If any of the datasets is already downloaded, it will not be downloaded again. For futher details about the function below, please refer to the `utils` module.

In [2]:
download_datasets()

The brightkite dataset is already downloaded and extracted as .txt file, if you want to download again the .gz file with this function, delete the .txt files in the folder
The gowalla dataset is already downloaded and extracted as .txt file, if you want to download again the .gz file with this function, delete the .txt files in the folder
Downloading foursquare dataset...
Download completed of foursquare dataset


Let's have a deeper look at them.

## Brightkite

[Brightkite](http://www.brightkite.com/) was once a location-based social networking service provider where users shared their locations by checking-in. The friendship network was collected using their public API. The network was originally directed but the authors of the dataset have constructed a network with undirected edges when there is a friendship in both ways. They also have also collected a total of `4491143` checking of these users over the period of Apr. 2008 - Oct. 2010.

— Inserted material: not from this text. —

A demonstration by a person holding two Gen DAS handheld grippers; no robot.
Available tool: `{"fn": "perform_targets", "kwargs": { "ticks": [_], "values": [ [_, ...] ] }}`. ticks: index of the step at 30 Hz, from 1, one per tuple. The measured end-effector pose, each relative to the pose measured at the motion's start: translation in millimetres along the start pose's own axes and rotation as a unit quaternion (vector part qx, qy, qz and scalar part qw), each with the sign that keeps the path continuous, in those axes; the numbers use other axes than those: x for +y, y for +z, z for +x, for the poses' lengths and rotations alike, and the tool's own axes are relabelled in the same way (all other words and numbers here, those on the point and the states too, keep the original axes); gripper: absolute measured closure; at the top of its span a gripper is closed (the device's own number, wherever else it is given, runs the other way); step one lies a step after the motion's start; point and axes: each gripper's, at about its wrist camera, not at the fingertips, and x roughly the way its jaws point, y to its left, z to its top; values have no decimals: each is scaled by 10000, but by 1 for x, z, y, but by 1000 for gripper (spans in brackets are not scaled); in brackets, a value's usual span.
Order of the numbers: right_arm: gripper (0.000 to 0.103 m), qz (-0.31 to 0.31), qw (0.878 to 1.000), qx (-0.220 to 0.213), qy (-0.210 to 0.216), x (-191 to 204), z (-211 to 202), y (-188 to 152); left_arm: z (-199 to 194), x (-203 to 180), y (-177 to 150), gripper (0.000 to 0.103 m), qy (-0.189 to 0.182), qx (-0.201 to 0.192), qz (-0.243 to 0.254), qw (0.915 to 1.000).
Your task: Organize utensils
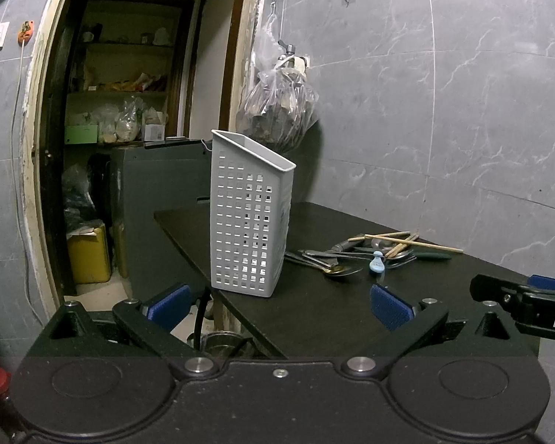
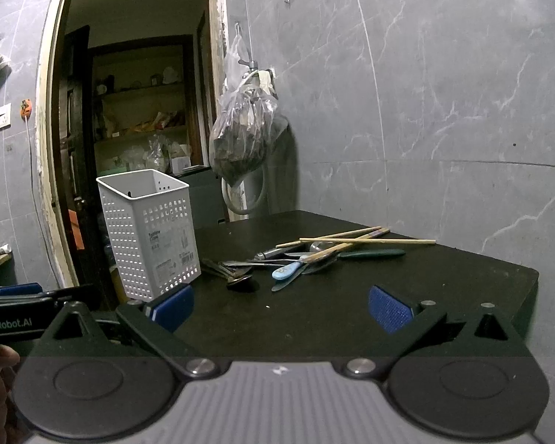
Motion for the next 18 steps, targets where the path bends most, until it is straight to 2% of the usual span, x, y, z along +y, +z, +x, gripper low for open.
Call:
{"fn": "perform_targets", "kwargs": {
  "ticks": [18],
  "values": [
    [0,18,10000,39,-1,0,0,-2,2,0,-1,1,14,29,-3,10000]
  ]
}}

Here is an example of check-in information

In [None]:
Brightkite_df = pd.read_csv("data/brightkite/loc-brightkite_totalCheckins.txt.gz", sep="\t", header=None, compression="gzip", names=["user", "check-in time", "latitude", "longitude", "location_id"])

Brightkite_df.head()

## Gowalla

Gowalla is a location-based social networking website where users share their locations by checking-in. The friendship network is undirected and was collected using their public API. The authors have collected a total of `6442890` check-ins of these users over the period of Feb. 2009 - Oct. 2010.

Here is an example of check-in information

In [None]:
Gowalla_df = pd.read_csv("data/gowalla/loc-gowalla_totalCheckins.txt.gz", sep="\t", header=None, compression="gzip", names=["user", "check-in time", "latitude", "longitude", "location_id"])

Gowalla_df.head() 

## Foursquare

DA RISCRIVERE

In [None]:
# remove from memory, they were created only for aesthetic purposes in the notebook

del Brightkite_df
del Gowalla_df
del Foursquare_checks_df

# Building the networks

We are asked to construct the networks for the three datasets as un undirected grah $M = (V, E)$, where $V$ is the set of nodes and $E$ is the set of edges. The nodes represent the users and the edges indicates that two individuals visited the same location at least once.

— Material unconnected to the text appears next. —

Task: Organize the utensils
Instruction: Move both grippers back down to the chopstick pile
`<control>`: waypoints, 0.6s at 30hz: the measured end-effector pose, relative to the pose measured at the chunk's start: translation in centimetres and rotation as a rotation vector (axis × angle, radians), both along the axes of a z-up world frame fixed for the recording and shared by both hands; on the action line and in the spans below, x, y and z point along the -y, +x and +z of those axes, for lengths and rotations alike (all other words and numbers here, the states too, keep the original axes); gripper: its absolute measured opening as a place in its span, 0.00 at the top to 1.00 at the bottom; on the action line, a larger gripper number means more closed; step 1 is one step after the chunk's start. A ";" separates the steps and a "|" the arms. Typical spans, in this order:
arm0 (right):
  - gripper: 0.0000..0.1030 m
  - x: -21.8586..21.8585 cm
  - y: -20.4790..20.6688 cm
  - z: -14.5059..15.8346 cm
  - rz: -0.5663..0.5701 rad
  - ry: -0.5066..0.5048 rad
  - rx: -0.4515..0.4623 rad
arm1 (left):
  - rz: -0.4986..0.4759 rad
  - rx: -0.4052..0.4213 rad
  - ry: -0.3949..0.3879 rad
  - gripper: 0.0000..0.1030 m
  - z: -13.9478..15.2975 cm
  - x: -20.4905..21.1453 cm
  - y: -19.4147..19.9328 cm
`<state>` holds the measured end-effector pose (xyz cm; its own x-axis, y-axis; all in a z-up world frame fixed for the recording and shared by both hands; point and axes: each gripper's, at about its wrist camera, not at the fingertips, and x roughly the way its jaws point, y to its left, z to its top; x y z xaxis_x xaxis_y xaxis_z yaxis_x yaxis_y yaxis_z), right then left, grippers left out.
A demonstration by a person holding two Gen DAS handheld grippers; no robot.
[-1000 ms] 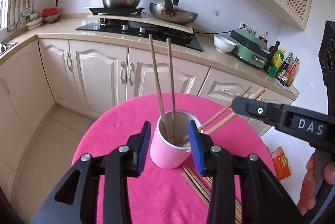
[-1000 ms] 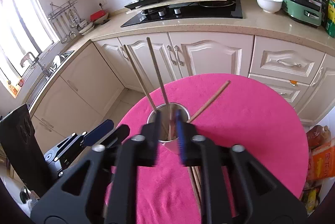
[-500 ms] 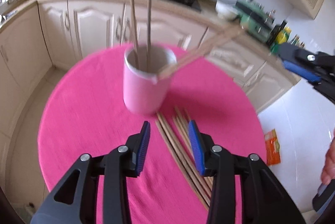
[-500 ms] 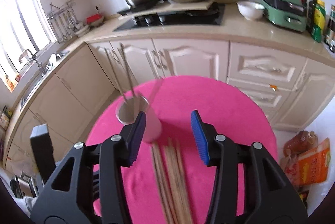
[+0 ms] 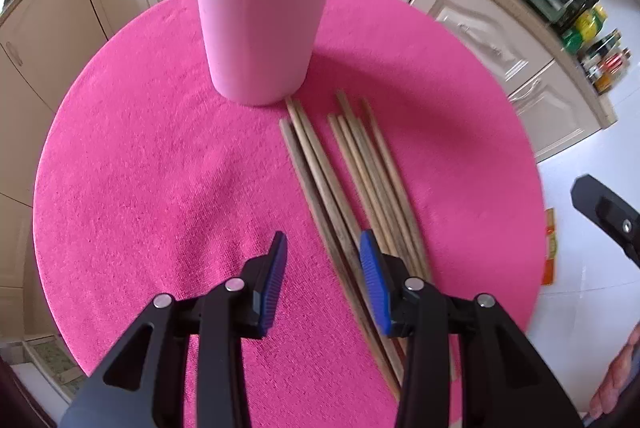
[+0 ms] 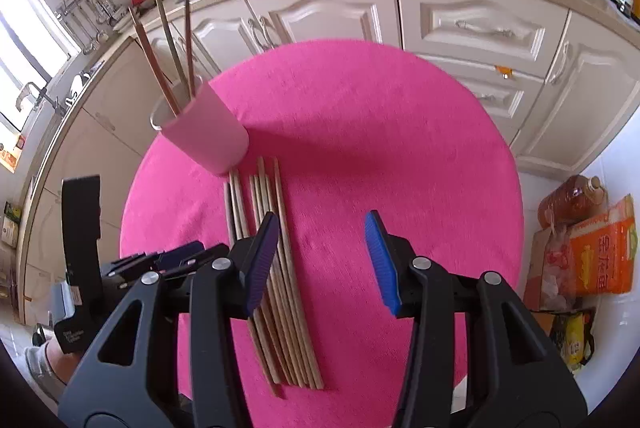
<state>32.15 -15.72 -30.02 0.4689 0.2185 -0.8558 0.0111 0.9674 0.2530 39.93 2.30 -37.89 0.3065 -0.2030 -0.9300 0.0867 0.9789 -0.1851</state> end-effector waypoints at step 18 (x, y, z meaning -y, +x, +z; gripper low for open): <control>0.56 0.1 0.1 -1.7 0.022 0.018 -0.052 | 0.027 -0.106 0.150 0.58 -2.4 2.5 2.4</control>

We can use the fucntion create_graph from the utils module to create the networks. It takes as input the path to an edge list file and returns a networkx graph object. For further details about the function below, please refer to the `utils` module.

In [3]:
Brightkite_G = create_graph("brightkite")
Gowalla_G = create_graph("gowalla")
Foursquare_G = create_foursquare_graph("NYC")

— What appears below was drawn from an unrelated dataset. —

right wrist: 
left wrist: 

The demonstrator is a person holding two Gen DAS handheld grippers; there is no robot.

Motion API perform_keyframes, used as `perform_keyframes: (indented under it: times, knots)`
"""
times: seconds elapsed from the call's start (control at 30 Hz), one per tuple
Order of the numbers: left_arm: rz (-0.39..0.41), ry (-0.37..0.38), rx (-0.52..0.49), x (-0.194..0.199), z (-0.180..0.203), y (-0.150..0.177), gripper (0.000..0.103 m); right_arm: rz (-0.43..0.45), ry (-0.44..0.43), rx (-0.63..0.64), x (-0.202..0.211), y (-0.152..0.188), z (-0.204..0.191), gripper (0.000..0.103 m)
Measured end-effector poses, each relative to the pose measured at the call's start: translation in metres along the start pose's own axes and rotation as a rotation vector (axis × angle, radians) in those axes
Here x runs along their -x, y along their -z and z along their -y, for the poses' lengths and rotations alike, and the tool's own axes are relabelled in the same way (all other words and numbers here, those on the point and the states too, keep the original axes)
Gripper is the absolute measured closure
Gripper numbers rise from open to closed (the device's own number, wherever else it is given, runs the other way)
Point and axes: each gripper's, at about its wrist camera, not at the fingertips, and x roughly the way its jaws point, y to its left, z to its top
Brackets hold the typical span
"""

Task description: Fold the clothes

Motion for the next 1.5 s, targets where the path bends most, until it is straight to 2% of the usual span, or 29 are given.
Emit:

UnicodeDecodeError: 'utf-8' codec can't decode byte 0xe9 in position 3: unexpected end of data

Now we can have a look at the number of nodes and edges in each network.

In [None]:
print("Brightkite graph has {} nodes and {} edges".format(Brightkite_G.number_of_nodes(), Brightkite_G.number_of_edges()))

print("Gowalla graph has {} nodes and {} edges".format(Gowalla_G.number_of_nodes(), Gowalla_G.number_of_edges()))